Material for this task Start Marker
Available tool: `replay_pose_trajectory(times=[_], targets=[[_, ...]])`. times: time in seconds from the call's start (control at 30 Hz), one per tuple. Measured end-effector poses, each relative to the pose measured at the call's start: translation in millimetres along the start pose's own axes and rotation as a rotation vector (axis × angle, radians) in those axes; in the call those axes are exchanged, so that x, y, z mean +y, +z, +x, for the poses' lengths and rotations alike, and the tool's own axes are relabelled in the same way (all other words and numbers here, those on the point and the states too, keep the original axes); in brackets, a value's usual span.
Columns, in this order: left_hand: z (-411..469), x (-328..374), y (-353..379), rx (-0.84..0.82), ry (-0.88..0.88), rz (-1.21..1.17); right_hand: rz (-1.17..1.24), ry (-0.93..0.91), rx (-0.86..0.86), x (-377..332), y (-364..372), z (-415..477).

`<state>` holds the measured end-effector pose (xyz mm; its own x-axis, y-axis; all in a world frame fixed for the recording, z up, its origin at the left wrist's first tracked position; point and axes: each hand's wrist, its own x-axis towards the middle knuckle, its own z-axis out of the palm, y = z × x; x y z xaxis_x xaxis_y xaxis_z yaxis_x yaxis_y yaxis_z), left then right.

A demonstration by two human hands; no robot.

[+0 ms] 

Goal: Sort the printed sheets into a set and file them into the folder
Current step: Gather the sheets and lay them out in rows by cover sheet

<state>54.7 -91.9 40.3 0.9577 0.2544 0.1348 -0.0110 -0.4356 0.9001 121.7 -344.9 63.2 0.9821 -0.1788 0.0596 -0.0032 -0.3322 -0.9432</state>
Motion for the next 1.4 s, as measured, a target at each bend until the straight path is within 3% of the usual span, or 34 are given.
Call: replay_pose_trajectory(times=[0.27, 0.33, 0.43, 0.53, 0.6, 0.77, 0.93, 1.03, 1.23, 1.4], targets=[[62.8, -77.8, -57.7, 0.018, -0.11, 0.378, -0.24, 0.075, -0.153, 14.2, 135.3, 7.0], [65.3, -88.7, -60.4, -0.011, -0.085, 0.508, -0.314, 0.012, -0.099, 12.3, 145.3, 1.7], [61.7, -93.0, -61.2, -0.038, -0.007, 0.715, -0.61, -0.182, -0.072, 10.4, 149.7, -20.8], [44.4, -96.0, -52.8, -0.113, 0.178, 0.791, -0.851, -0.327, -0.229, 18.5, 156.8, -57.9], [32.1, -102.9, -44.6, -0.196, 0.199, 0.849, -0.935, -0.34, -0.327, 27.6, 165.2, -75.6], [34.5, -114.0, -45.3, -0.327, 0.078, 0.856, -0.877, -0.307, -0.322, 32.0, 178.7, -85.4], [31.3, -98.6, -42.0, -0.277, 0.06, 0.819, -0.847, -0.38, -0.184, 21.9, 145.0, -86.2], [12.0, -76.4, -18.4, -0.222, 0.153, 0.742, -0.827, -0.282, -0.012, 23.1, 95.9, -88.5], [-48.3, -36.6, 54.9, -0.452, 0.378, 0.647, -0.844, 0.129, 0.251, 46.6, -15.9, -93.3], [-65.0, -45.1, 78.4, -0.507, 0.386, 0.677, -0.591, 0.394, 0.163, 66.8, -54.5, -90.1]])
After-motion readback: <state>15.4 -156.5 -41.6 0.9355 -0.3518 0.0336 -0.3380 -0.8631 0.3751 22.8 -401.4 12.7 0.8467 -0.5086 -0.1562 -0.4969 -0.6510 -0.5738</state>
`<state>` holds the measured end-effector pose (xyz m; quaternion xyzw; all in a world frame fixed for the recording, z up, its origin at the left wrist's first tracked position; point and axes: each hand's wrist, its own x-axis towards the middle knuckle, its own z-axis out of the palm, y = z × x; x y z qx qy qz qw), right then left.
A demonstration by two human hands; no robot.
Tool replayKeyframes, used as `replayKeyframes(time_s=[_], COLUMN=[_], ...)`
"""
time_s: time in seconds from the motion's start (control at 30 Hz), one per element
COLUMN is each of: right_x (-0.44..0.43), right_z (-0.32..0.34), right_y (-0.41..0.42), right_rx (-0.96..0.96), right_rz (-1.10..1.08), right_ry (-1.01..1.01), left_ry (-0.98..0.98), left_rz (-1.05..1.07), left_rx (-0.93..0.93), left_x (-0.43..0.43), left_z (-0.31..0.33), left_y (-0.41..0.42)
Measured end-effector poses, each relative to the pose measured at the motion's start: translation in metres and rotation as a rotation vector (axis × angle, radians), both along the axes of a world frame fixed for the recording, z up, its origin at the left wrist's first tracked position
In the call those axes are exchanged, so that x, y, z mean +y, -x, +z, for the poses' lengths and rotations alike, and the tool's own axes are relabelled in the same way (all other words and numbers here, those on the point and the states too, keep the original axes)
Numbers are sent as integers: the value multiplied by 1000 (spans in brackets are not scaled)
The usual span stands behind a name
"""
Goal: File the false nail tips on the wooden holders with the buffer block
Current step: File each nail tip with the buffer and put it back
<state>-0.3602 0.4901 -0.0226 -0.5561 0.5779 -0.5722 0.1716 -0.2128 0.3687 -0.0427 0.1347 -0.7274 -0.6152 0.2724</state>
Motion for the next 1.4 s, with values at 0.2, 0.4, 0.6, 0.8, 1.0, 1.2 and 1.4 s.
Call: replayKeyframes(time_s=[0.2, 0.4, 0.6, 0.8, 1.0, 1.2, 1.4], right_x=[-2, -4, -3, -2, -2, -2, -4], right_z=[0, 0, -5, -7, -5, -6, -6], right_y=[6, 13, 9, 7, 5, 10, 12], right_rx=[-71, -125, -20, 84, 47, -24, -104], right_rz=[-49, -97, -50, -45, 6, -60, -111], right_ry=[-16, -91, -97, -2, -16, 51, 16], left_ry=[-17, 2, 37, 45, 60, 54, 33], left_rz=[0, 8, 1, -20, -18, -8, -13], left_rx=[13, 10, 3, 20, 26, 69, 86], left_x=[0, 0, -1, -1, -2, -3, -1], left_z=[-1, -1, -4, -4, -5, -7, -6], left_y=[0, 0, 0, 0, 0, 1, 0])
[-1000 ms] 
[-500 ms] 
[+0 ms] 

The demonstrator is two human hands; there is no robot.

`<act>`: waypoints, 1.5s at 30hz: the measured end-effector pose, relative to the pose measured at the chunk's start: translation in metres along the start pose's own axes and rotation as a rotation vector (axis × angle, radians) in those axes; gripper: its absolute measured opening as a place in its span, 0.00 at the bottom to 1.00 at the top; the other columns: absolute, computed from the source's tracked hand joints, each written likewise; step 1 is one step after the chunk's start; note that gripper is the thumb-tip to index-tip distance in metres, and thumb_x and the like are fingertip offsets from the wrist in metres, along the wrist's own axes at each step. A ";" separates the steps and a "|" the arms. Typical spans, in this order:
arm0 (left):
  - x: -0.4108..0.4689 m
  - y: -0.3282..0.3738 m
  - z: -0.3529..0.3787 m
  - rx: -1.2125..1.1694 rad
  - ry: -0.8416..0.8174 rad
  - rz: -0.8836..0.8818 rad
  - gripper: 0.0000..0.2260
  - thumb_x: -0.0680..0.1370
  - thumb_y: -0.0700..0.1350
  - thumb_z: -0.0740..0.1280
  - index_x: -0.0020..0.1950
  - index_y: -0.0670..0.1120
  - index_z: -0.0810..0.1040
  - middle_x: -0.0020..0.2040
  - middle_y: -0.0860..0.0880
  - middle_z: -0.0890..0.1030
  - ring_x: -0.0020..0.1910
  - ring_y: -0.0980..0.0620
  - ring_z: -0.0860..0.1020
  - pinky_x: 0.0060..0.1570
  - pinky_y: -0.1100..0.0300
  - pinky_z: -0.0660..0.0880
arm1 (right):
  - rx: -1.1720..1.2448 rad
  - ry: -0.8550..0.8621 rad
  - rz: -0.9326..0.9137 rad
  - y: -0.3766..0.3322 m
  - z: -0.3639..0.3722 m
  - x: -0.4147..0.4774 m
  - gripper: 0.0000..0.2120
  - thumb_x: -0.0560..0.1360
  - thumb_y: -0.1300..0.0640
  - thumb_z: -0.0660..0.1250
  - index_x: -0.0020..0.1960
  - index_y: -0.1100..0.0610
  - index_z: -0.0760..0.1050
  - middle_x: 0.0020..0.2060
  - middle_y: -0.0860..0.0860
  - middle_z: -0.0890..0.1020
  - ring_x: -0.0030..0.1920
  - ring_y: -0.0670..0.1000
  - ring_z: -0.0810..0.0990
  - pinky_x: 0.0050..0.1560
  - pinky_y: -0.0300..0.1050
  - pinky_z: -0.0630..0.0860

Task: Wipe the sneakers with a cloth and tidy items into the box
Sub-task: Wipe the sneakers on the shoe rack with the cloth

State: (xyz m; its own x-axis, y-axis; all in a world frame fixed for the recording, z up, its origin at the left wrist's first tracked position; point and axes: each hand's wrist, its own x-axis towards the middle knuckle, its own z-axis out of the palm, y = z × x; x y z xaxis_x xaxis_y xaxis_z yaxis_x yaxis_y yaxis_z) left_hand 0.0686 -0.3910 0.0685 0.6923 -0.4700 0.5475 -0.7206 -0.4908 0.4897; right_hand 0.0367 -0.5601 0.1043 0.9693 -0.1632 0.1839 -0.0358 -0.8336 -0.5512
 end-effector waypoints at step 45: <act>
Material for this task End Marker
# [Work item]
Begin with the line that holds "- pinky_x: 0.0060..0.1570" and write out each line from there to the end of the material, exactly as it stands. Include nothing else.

# [Answer to this problem]
  - pinky_x: 0.0060..0.1570
  - pinky_y: -0.1100..0.0300
  - pinky_z: -0.0660..0.0880
arm1 (right):
  - rx: -1.1720..1.2448 rad
  - ry: -0.8550..0.8621 rad
  - rz: -0.9326..0.9137 rad
  - y: -0.3766..0.3322 m
  - z: -0.3639..0.3722 m
  - x: -0.4147..0.4774 m
  - gripper: 0.0000..0.2120
  - thumb_x: -0.0560..0.1360
  - thumb_y: -0.1300..0.0640
  - thumb_z: -0.0660..0.1250
  - index_x: -0.0020..0.1960
  - index_y: -0.1100..0.0610
  - index_z: -0.0760..0.1050
  - middle_x: 0.0020..0.2060
  - middle_y: -0.0860..0.0860
  - middle_z: -0.0890..0.1020
  - ring_x: -0.0030..0.1920
  - ring_y: -0.0670..0.1000
  - ring_z: -0.0810..0.0990
  - pinky_x: 0.0050..0.1560
  - pinky_y: -0.0300..0.1050
  - pinky_z: -0.0630..0.0860

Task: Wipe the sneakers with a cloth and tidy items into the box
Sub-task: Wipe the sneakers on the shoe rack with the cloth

State: (xyz m; its own x-axis, y-axis; all in a world frame fixed for the recording, z up, its origin at the left wrist's first tracked position; point and axes: each hand's wrist, its own x-axis towards the middle knuckle, its own z-axis out of the palm, y = z × x; x y z xaxis_x xaxis_y xaxis_z yaxis_x yaxis_y yaxis_z) left_hand 0.0686 -0.3910 0.0685 0.6923 -0.4700 0.5475 -0.7206 -0.4908 0.4897; right_hand 0.0367 -0.5601 0.1043 0.9693 -0.1632 0.1839 -0.0358 -0.8336 -0.5512
 end-effector waypoints at step 45: <act>

That's the full output for the exercise.